أُنْزِلَ unzile indirilmeli ن ز ل
إِلَيْهِ ileyhi ona  
مَلَكٌ melekun bir melek م ل ك
فَيَكُونَ feyekūne olsun ك و ن
مَعَهُ meǎhu kendisiyle beraber  
نَذِيرًا neƶīran uyarıcı ن ذ ر
TÜRKÇE OKUNUŞ
7. veḳâlû mâ lihâẕe-rrasûli ye'külu-ṭṭa`âme veyemşî fi-l'esvâḳ. levlâ ünzile ileyhi melekün feyekûne me`ahû neẕîrâ.
DİYANET VAKFI
7. Onlar (bir de) şöyle dediler: Bu ne biçim peygamber; (bizler gibi) yemek yiyor, çarşılarda dolaşıyor!

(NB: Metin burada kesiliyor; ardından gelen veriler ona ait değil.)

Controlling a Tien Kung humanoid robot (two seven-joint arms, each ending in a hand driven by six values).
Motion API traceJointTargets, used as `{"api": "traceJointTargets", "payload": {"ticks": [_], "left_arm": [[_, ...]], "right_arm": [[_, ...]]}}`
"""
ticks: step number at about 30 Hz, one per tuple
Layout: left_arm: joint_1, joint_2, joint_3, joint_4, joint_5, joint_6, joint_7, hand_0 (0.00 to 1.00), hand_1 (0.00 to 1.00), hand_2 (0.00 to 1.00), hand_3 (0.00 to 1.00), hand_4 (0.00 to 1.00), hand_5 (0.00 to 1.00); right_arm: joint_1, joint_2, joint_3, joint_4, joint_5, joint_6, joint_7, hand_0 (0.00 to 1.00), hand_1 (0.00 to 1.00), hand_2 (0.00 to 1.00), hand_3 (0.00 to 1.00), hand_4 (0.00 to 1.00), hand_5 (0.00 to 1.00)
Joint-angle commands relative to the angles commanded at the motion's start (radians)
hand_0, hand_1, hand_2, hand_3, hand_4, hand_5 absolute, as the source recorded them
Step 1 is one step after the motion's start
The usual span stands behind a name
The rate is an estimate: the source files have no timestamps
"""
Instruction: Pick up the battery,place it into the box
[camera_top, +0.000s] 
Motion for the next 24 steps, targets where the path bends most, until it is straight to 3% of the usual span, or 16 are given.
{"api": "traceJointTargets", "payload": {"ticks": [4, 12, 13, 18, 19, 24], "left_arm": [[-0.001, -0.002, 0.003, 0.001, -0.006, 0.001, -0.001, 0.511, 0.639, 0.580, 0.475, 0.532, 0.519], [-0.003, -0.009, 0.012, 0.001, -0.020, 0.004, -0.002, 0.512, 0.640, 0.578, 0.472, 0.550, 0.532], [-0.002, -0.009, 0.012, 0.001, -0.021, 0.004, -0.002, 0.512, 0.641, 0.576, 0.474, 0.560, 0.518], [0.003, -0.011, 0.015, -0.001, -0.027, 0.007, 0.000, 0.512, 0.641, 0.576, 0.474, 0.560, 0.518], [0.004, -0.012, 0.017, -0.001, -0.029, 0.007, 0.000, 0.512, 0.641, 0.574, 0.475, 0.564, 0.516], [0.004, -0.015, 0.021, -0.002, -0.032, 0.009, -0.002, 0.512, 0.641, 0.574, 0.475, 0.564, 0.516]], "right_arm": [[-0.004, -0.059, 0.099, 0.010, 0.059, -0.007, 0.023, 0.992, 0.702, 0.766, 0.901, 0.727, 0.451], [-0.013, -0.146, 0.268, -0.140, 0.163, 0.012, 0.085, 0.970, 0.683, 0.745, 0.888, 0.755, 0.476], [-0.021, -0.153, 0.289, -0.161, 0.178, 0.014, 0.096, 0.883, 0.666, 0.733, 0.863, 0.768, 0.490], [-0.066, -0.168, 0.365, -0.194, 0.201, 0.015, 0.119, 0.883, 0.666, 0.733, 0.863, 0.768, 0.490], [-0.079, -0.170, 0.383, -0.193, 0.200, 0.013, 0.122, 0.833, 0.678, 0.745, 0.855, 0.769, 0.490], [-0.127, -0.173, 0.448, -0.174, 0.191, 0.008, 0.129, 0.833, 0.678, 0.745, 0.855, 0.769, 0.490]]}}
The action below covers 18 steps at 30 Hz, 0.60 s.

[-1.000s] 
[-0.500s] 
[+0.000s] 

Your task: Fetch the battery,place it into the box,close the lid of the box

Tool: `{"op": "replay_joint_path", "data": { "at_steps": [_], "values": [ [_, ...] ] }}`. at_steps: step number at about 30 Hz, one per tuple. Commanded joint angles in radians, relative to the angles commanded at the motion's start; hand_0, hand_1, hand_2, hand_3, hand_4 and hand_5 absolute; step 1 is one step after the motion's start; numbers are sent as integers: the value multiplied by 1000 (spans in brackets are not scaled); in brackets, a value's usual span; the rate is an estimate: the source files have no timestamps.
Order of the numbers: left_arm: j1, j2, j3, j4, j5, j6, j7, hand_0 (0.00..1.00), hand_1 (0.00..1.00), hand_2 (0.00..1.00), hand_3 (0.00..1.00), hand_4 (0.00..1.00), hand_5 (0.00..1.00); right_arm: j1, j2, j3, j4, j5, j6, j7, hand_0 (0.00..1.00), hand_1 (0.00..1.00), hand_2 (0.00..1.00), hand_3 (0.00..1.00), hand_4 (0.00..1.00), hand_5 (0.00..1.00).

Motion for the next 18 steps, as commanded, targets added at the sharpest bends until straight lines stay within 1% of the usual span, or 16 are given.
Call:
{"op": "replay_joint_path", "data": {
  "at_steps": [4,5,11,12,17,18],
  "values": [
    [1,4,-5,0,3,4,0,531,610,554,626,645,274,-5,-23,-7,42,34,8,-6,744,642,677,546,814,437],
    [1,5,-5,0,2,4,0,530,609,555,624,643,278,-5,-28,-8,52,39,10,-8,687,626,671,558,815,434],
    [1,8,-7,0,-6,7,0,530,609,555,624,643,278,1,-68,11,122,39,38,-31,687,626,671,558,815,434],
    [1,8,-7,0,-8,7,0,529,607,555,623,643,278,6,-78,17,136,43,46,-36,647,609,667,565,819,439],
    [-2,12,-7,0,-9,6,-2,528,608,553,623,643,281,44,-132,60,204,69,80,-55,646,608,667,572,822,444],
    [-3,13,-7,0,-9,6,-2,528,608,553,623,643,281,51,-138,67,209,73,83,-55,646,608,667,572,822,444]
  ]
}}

Ona bir melek indirilmeli, kendisiyle birlikte o da uyarıcı olmalıydı!
DİYANET İŞLERİ
7. Şöyle dediler: "Bu ne biçim peygamber ki yemek yer, sokaklarda gezer? Ona, beraberinde bulunup uyaran bir melek indirilseydi ya! Yahut, kendisine bir hazine verilseydi, veya besleneceği bir bahçe olsaydı ya!" Bu zalimler, inananlara: "Siz sadece büyülenmiş bir adama uyuyorsunuz" dediler.
ELMALILI HAMDI YAZIR
7. Şöyle dediler: "Bu ne biçim peygamber ki, yemek yer, sokaklarda gezer? Ona, beraberinde bulunup uyaran bir melek indirilseydi ya!"
ABDULBAKİ GÖLPINARLI
7. Ve bu ne çeşit peygamber dediler, yemek yiyor, sokaklarda geziyor; ona bir melek indirilseydi de yanında bir korkutucu olsaydı ya;
ALİ BULAÇ
7. Dediler ki: "Bu elçiye ne oluyor ki, yemek yemekte ve pazarlarda dolaşmaktadır? Ona, kendisiyle birlikte uyarıcı olacak bir melek indirilmesi gerekmez miydi?"
SÜLEYMAN ATEŞ
7. Dediler: "Bu elçiye ne oluyor ki yemek yiyor, çarşılarda geziyor? Ona kendisiyle beraber uyarıcı olacak bir melek indirilmeli değil mi?"
GÜLTEKİN ONAN
7. Dediler ki: "Bu elçiye ne oluyor ki, yemek yemekte ve pazarlarda dolaşmaktadır? Ona, kendisiyle birlikte uyarıcı olacak bir melek indirilmesi gerekmez miydi?"
SUAT YILDIRIM
7. Yine: “Ne oluyor bu Peygambere, böyle Peygamber mi olur: Yemek yiyor, çarşı pazarda dolaşıyor! Bari yanında heybetli bir melek olsaydı da etrafındaki insanları korkutup uyarıda bulunsaydı!” (21,8; 23,24; 6,9; 17,9)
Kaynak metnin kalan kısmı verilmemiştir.